Classification accuracy over different numbers of subspaces

The number of subspaces is critical for subspace ensemble classification. In our experiments, the value selected for the number of subspaces (i.e. k) are 5, 7, 9, 11, 13, 15, 17, 19, 21, 23, 25. Accordingly, the subsampling number of features in subspaces are 20, 14,...  and 4 %. Figure 5 presents the classification accuracy of complete datasets with different numbers of subspaces. It can be seen that different k lead to different classification accuracies. Appropriate choice of k value is task-dependent. Note that for incomplete data sets, k value affects average completeness (in subspaces), which further affects classification accuracy. Therefore, we decide k for incomplete datasets by cross-validation.

Here, we first compare the completeness of different partition methods (i.e. RS and MPS) and then observe their classification accuracies. Figure 6 depicts the average completeness of RS and MPS with different k value. Table 3 shows the classification accuracy of the four datasets with various missing ratios. It can be observed that (1) For the Madelon dataset, when missing ratio equals to 2 %, CPS-RS is the most accurate method. For the rest of conditions, CPS-MPS performs most accurate. (2) For the Isolet dataset, when missing ratio is less than 4 %, KNNI and CPS-RS achieve comparably accurate classification. When missing ratio exceeds to 6 %, CPS-MPS is the most accurate method and the accuracy of CPS-RS drops sharply. (3) For the Multiple feature dataset, CPS-MPS is the most accurate all the time. CPS-RS performs well when missing ratio is less than 4 %. KNNI preforms stably in various missing ratios. (4) For the Internet Ads. dataset, KNNI shows obvious advantage over others. CPS-MPS is the second accurate method.

Fig. 6
figure 6

Average completeness of feature subspaces. MR denotes missing ratio

Table 3 Classification accuracy of datasets with non-uniform missing patterns

Figure 7 demonstrates the change of classification accuracy with increasing missing ratio more clearly. It can be observed that (1) MI curve is at bottom in most cases. (2) Although CPS-RS preforms comparably accurate, it drops fast, especially in Multiple feature and Internet Ads. (3) CPS-MPS achieve accurate and stable classification over different missing ratios. (4) Sometimes KNNI performs most accurate (e.g. Internet Ads.).

Fig. 7
figure 7

Classification accuracy of incomplete datasets with non-uniform missing patterns

To get a deeper understanding of the proposed methods, further explanations are given as following. Two bases of this work are: (1) With the assumption that observed values (including the observed value of incomplete samples) are useful for learning, the more information being utilized, the more accurate a classification model is. (2) The combination of multiple classifiers is effective for high dimensional data. Since the completeness ratio increases significantly in subspaces, CPS learns more values from incomplete samples than CCL in whole feature space. Compared with imputation methods, CPS does not introduce any estimated value which may lead to additional error. Meanwhile, we use different subspace partition methods for uniform and non-uniform missing patterns respectively. For datasets with the uniform missing pattern, BS bootstraps features from whole feature space. For datasets with the non-uniform missing pattern, MPS partition further improves the completeness ratio of subspaces.
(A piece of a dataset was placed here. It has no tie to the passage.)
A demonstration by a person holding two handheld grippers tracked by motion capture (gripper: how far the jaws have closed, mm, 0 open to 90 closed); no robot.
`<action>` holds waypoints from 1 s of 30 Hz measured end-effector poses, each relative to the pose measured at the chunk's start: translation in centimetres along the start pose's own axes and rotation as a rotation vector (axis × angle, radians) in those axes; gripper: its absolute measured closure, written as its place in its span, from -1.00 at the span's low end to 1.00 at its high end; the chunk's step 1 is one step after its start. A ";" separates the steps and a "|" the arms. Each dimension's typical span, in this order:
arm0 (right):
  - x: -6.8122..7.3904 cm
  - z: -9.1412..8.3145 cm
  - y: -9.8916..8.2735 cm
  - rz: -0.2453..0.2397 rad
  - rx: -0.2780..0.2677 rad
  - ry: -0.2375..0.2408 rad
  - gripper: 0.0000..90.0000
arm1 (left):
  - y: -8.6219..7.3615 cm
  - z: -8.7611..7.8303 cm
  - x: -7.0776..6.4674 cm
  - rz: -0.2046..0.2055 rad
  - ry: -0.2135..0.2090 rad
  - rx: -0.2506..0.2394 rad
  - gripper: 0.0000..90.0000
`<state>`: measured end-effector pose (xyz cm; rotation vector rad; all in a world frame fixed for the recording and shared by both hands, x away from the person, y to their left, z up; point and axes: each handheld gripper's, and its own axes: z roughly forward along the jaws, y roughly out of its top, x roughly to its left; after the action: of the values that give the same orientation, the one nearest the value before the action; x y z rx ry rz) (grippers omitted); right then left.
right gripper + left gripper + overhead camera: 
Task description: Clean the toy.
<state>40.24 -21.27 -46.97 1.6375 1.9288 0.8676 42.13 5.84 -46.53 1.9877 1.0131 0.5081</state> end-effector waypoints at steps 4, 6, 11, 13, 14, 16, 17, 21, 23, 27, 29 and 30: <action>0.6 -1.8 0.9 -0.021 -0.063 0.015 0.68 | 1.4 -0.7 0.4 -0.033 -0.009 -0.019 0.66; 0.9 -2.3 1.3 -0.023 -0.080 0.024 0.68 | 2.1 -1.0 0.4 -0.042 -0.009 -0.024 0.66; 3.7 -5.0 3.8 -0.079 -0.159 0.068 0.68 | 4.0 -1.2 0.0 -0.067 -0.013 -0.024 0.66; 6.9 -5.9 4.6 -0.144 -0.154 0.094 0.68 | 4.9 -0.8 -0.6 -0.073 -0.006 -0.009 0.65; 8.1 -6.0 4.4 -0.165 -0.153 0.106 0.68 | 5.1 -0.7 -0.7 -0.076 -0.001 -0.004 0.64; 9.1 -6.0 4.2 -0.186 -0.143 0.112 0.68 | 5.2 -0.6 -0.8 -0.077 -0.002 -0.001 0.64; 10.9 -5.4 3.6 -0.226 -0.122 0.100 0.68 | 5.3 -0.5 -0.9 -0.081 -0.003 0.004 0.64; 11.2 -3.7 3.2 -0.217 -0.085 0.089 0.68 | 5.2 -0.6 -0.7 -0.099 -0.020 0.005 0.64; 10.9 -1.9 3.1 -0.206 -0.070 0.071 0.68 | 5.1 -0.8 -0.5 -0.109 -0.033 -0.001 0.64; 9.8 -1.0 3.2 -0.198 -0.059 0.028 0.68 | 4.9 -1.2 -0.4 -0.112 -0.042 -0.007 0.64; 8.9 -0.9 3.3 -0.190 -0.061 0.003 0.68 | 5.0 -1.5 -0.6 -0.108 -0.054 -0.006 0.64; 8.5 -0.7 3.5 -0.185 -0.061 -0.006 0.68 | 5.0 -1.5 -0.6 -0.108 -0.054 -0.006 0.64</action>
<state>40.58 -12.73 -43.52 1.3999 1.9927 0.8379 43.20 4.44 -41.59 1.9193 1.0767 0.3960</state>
5 Conclusion and future work

In this paper, we propose an ELM-based complete-case projection subspace ensemble framework for classification with high dimension missing data. Additionally, BS and MPS partition strategies are designed for datasets with different missing patterns. CPS learns from incomplete samples as well as complete ones. Additionally, incomplete samples can be predicted by component classifiers in their corresponding subspaces. The experimental results demonstrate that CPS outperforms imputation methods in classification accuracy in most cases. In future, we are going to parallelize CPS in a cluster environment. Next, we continue to explore feature space partition algorithm considering feature relation as well as the number of complete samples.